GLYPH is a property of a typeface. It is a particular graphical representation, in a particular typeface, of an element of written language.

LIGATURE occurs where two or more graphemes  are joined as a single glyph.  They are usually used to head off the unattractive collision of adjoining characters.

A WIDOW is a paragraph-ending line that falls at the beginning of the following page/column, thus separated from the remainder of the text.

An ORPHAN is a paragraph-opening line that appears by itself at the bottom of a page/column.
A word, part of a word, or very short line that appears by itself at the end of a paragraph. Orphans result in too much white space between paragraphs or at the bottom of a page.

Anatomy

The CAP HEIGHT is the distance from the top of the capital letter to its bottom. Some vertical elements (ascenders) may extend slightly above the cap height.

The X-HEIGHT is the height of the main body of the lowercase letter (or the height of a lowercase x ), excluding its ascenders and descenders. The bigger the x-height is in relation to the cap height, the bigger the letters will look.

The BASELINE is the most stable axis along a line of text. The curves at the bottom of letters such as a or c hang slightly below the baseline. Commas and semicolons also cross the baseline. If a typeface were not positioned this way, it would appear to teeter precariously, lacking a sense of physical grounding.
Layout

KERNING refers to adjusting the space between two letters. If letters in a typeface are spaced too uniformly, they make a pattern that doesn’t look uniform enough. Gaps occur, for example, around letters whose forms angle outward or frame an open space (W, Y, V, T, L).
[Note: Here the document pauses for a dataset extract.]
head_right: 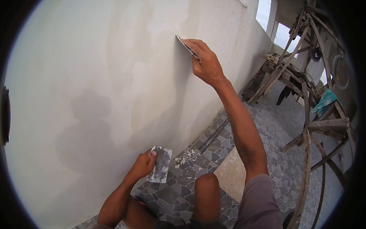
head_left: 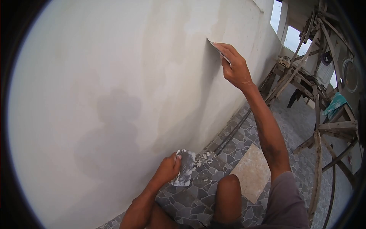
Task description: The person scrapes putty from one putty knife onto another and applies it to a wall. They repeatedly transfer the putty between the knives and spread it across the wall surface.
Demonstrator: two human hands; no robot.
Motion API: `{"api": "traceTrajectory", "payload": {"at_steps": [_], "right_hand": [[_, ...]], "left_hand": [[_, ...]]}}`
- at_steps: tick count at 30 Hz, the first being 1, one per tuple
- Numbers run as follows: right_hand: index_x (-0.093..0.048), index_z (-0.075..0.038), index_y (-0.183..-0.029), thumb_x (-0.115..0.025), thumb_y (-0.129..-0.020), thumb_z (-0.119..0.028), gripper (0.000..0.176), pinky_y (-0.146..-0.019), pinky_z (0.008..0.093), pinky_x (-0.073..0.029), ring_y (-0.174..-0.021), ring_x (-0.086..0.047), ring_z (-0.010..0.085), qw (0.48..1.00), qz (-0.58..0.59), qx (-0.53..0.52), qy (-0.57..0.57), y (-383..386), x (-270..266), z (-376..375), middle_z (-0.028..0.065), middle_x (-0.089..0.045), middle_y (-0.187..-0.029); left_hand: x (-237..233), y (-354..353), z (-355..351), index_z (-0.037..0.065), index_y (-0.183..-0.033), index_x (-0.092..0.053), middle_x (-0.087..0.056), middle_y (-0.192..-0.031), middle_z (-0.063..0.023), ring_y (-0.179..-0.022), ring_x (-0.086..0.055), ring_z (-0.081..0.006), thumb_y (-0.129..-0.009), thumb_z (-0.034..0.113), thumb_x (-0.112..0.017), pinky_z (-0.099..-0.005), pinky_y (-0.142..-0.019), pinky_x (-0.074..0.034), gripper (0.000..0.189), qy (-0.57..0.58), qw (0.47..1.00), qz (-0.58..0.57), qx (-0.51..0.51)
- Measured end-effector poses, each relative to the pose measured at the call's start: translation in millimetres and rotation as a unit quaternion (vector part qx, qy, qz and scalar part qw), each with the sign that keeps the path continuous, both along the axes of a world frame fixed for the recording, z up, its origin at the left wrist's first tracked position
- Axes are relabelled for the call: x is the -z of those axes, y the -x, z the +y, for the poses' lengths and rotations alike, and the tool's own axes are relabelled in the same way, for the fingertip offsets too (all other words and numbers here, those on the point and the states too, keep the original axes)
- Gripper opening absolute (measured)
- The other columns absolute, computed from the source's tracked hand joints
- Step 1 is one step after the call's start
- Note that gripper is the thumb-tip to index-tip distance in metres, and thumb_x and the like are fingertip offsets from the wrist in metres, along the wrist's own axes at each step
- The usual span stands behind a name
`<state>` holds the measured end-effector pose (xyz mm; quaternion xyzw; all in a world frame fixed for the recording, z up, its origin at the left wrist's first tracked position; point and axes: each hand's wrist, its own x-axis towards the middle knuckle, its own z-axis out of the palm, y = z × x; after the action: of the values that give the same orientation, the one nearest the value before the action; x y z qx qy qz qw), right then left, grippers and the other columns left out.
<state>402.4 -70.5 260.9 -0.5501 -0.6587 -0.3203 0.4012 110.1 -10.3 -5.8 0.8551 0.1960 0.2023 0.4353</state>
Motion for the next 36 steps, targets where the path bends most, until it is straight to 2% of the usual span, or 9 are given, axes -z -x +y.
{"api": "traceTrajectory", "payload": {"at_steps": [3,6,9,16,18,22,26,34,36], "right_hand": [[-0.062,-0.007,-0.13,-0.05,-0.091,0.009,0.044,-0.085,0.0335,-0.054,-0.103,-0.067,0.0245,1.0,-0.014,-0.004,-0.012,-11.6,-3.1,-4.6,0.0086,-0.065,-0.125],[-0.064,-0.007,-0.128,-0.049,-0.094,0.005,0.04,-0.088,0.0329,-0.053,-0.102,-0.068,0.0241,0.992,0.094,0.036,-0.072,-23.4,-25.5,-3.0,0.0097,-0.067,-0.121],[-0.062,-0.008,-0.132,-0.053,-0.098,-0.003,0.035,-0.08,0.0267,-0.05,-0.082,-0.059,0.0118,0.989,0.031,0.051,-0.133,-51.6,-49.0,9.8,0.0049,-0.069,-0.108],[-0.063,-0.011,-0.131,-0.052,-0.097,-0.001,0.038,-0.086,0.029,-0.052,-0.098,-0.064,0.0167,0.99,-0.032,0.036,-0.132,-59.6,-67.0,25.4,0.0073,-0.068,-0.12],[-0.063,-0.01,-0.13,-0.051,-0.093,0.005,0.042,-0.09,0.0322,-0.054,-0.106,-0.068,0.0251,0.993,-0.024,0.041,-0.109,-51.5,-53.1,21.1,0.0093,-0.066,-0.124],[-0.062,-0.011,-0.132,-0.052,-0.088,0.012,0.051,-0.083,0.0324,-0.056,-0.102,-0.068,0.0249,0.996,-0.043,0.013,-0.081,-37.8,-21.3,18.2,0.0087,-0.065,-0.125],[-0.058,-0.011,-0.136,-0.051,-0.083,0.018,0.061,-0.095,0.035,-0.053,-0.118,-0.062,0.0265,1.0,-0.014,0.007,-0.023,-19.3,25.7,7.9,0.0088,-0.06,-0.131],[-0.058,-0.009,-0.135,-0.06,-0.076,0.014,0.064,-0.098,0.039,-0.052,-0.118,-0.059,0.0311,1.0,-0.014,-0.001,-0.026,3.6,108.0,8.4,0.0114,-0.059,-0.132],[-0.056,-0.01,-0.138,-0.055,-0.072,0.019,0.073,-0.101,0.0382,-0.051,-0.123,-0.057,0.0307,1.0,-0.015,-0.018,0.015,6.3,126.7,2.6,0.0115,-0.057,-0.135]], "left_hand": [[3.9,-1.8,1.1,-0.003,-0.097,-0.055,-0.058,-0.069,-0.0179,-0.062,-0.056,-0.0287,-0.105,0.027,-0.043,-0.0417,-0.065,-0.046,0.034,0.015,0.999,-0.038,-0.007],[8.3,-1.7,5.3,-0.003,-0.1,-0.057,-0.059,-0.074,-0.0145,-0.069,-0.056,-0.0219,-0.105,0.028,-0.044,-0.0382,-0.07,-0.047,0.034,0.048,0.998,-0.027,-0.011],[13.6,-1.9,5.9,-0.002,-0.096,-0.056,-0.057,-0.071,-0.0149,-0.067,-0.055,-0.025,-0.104,0.028,-0.045,-0.0396,-0.069,-0.047,0.033,0.07,0.994,-0.08,-0.02],[3.8,3.9,9.4,-0.003,-0.1,-0.059,-0.059,-0.078,-0.0092,-0.074,-0.054,-0.0177,-0.105,0.025,-0.043,-0.0358,-0.074,-0.046,0.032,0.121,0.991,-0.059,-0.018],[-3.9,6.4,8.9,-0.004,-0.107,-0.061,-0.063,-0.086,-0.0046,-0.082,-0.056,-0.0133,-0.107,0.026,-0.043,-0.0327,-0.081,-0.047,0.035,0.153,0.987,-0.049,-0.011],[4.5,3.4,12.8,-0.004,-0.109,-0.062,-0.064,-0.086,-0.0053,-0.079,-0.056,-0.0132,-0.104,0.024,-0.048,-0.0328,-0.078,-0.048,0.032,0.216,0.974,-0.065,-0.004],[-6.6,-2.9,3.9,-0.006,-0.116,-0.062,-0.067,-0.096,-0.0057,-0.083,-0.06,-0.0119,-0.102,0.021,-0.055,-0.0305,-0.079,-0.05,0.031,0.324,0.944,-0.055,-0.016],[-18.6,-9.6,-8.9,-0.007,-0.126,-0.055,-0.067,-0.104,-0.0108,-0.088,-0.068,-0.0161,-0.099,0.014,-0.061,-0.0314,-0.077,-0.057,0.035,0.442,0.892,-0.094,-0.025],[-13.5,-12.4,-10.1,-0.007,-0.128,-0.054,-0.067,-0.104,-0.0105,-0.088,-0.068,-0.0164,-0.098,0.014,-0.06,-0.0317,-0.077,-0.058,0.037,0.473,0.874,-0.107,-0.032]]}}
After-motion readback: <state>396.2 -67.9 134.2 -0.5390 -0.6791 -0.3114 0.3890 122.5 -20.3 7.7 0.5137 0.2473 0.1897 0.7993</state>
TRACKING is adjusting the spacing across a word, line, or column of text is called tracking, also known as letterspacing.

LEADING is the vertical space of an individual line of text.  It is the space between two consecutive text or, in other words, the distance between the baselines of two lines of text.  To prevent descenders on one line from overlapping the ascenders on the next, giving generous leading is often necessary.
Size

HEIGHT – The point system is used to measure the height of a letter as well as the space between lines (leading).  It is the standard measurement for type.
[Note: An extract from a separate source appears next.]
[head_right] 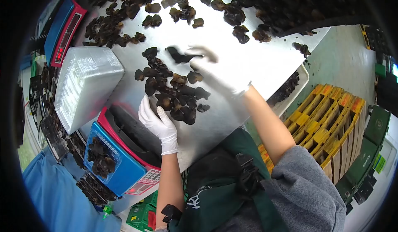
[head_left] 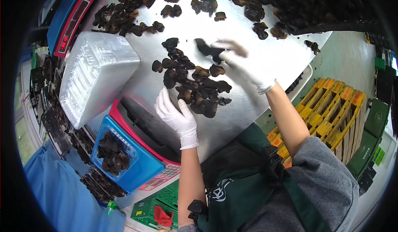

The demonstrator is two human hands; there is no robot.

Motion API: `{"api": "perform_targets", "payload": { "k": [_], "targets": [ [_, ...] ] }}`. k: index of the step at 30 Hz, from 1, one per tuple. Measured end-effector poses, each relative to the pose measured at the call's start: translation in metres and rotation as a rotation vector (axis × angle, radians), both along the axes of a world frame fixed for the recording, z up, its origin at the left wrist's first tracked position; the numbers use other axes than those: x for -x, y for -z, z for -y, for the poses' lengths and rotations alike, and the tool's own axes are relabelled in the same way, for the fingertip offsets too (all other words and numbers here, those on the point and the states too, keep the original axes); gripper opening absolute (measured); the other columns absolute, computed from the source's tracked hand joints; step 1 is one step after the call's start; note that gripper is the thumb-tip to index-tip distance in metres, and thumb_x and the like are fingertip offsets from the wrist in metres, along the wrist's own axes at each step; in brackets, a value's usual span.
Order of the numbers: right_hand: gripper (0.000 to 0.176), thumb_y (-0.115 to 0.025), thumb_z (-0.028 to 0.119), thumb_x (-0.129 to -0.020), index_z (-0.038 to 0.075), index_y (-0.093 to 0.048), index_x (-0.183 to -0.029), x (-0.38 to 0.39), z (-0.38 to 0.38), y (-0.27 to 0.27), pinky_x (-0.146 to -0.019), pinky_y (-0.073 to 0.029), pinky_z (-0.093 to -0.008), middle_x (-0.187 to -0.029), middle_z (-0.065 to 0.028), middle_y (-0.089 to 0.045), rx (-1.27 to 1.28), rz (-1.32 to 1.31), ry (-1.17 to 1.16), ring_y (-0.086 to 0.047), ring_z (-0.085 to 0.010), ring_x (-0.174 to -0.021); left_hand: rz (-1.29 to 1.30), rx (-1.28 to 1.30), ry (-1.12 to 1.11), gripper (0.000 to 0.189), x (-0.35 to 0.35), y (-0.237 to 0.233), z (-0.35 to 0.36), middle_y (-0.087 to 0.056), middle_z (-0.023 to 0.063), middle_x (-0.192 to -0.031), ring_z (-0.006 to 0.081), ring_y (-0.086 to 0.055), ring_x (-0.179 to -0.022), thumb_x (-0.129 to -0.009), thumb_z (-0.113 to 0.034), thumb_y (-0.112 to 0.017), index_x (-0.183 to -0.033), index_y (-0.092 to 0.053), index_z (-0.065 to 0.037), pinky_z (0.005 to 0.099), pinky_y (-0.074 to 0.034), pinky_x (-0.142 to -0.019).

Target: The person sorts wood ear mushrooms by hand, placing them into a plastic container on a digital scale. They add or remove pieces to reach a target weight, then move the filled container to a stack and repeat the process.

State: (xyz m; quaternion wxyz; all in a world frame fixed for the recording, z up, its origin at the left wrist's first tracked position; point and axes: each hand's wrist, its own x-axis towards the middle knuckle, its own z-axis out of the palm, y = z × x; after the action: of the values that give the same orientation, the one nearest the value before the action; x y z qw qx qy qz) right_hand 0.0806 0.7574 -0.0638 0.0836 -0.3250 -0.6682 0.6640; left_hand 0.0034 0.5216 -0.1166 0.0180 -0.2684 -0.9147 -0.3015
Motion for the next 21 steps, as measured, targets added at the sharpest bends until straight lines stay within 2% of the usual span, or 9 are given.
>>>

WIDTH – The horizontal dimension of a letter is its set width. The set width is the body of the letter plus a sliver of space that protects it from other letters.

EM – Web designers can specify type sizes in percentages of an em. An em is the width of the cap height. Ems can be used in CSS to create typographic systems that enable users to adjust overall type size while retaining the relationships within the system.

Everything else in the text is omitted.